# [YOUR TASK]
From the entries below, transcribe exactly the lines between the line holding "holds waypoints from" and the line holding "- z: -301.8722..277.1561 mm", inclusive; skip all other lines.

Records from a data collection:
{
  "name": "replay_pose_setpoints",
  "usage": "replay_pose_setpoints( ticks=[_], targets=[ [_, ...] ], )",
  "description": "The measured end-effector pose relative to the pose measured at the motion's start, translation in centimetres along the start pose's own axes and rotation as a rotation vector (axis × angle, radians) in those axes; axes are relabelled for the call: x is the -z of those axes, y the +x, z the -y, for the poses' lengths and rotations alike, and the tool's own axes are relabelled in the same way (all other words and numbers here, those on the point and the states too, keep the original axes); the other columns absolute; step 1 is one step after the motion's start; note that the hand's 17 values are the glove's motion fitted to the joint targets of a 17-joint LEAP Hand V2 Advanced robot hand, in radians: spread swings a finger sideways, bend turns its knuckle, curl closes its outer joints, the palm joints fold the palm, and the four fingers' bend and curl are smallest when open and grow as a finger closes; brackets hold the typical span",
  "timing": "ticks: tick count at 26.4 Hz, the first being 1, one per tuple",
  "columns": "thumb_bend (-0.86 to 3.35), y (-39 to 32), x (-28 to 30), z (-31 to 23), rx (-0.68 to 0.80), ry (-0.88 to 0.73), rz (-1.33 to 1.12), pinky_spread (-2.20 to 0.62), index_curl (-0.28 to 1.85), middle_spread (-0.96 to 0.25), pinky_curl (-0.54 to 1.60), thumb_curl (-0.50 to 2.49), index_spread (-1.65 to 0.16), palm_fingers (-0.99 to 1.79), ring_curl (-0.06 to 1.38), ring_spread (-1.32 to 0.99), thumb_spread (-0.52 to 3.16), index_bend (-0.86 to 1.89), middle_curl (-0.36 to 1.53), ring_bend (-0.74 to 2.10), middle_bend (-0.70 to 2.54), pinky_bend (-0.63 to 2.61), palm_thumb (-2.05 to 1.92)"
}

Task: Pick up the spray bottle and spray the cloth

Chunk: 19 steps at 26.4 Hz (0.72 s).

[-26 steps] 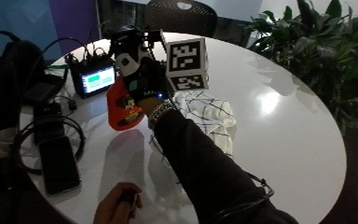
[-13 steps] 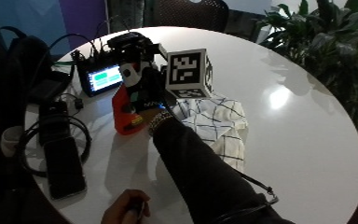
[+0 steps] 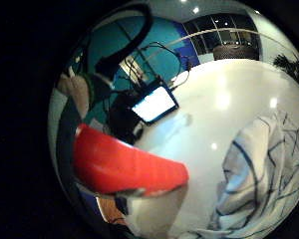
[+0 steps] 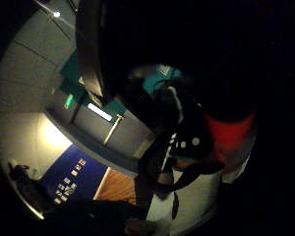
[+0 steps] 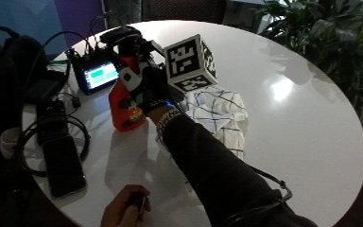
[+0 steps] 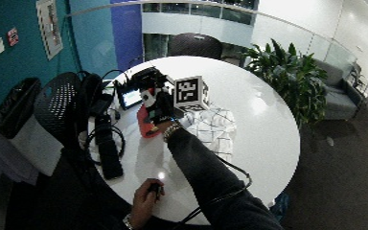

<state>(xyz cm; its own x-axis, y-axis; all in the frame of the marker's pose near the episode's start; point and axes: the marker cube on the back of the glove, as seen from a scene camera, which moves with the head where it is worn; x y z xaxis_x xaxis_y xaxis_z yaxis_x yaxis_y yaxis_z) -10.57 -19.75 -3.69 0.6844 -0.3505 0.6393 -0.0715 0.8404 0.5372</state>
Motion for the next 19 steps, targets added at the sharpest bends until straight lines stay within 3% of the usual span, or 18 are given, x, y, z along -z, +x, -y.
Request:
replay_pose_setpoints(
  ticks=[2, 10, 16, 19],
  targets=[
    [-0.04, 0.4, 0.7, -0.5, 0.010, -0.059, -0.069, -0.05, 0.47, -0.15, 0.39, 0.48, -0.28, 0.83, 0.44, -0.12, 1.21, 0.10, 0.51, 0.60, 0.50, 0.33, 0.67],
    [-0.02, 0.0, 5.6, -4.1, 0.087, -0.269, -0.428, 0.14, 0.40, -0.06, 0.39, 0.45, -0.32, 0.49, 0.38, -0.07, 1.23, 0.11, 0.43, 0.41, 0.30, 0.42, 0.69],
    [-0.07, 0.1, 9.4, -10.0, 0.157, -0.594, -0.694, 0.19, 0.35, -0.07, 0.38, 0.39, -0.37, 0.30, 0.35, -0.07, 1.22, 0.11, 0.39, 0.37, 0.21, 0.39, 0.54],
    [-0.09, 0.0, 11.2, -12.7, 0.152, -0.673, -0.751, 0.21, 0.34, -0.08, 0.37, 0.34, -0.38, 0.21, 0.33, -0.08, 1.18, 0.13, 0.39, 0.31, 0.20, 0.36, 0.41]
  ],
)
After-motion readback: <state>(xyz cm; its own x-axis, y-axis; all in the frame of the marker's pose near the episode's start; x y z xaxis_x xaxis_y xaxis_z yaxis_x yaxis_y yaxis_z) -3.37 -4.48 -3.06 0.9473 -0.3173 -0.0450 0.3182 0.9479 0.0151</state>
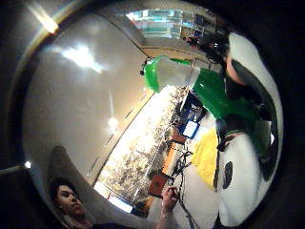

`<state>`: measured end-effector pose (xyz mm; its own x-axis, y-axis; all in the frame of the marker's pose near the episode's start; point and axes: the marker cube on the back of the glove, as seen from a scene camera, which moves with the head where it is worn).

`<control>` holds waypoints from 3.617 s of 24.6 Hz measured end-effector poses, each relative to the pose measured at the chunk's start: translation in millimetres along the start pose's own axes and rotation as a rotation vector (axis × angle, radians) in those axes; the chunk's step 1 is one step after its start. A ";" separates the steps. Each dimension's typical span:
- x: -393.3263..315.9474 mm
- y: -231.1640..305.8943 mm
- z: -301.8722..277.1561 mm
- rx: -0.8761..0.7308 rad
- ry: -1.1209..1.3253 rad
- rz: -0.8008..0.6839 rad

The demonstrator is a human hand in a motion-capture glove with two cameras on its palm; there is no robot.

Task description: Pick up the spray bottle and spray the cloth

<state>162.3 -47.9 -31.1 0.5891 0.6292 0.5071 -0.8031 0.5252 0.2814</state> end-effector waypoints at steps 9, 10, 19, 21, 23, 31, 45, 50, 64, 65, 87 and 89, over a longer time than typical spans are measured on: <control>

# [FINISHED TASK]
`<control>` holds waypoints from 3.617 s of 24.6 Hz measured end-effector poses, each relative to the pose measured at the chunk's start: translation in millimetres along the start pose's own axes and rotation as a rotation vector (axis × angle, radians) in those axes; the chunk's step 1 is one step after its start. A ";" separates the steps. Each dimension's typical span:
- x: -393.3263..315.9474 mm
- y: -231.1640..305.8943 mm
- z: -301.8722..277.1561 mm

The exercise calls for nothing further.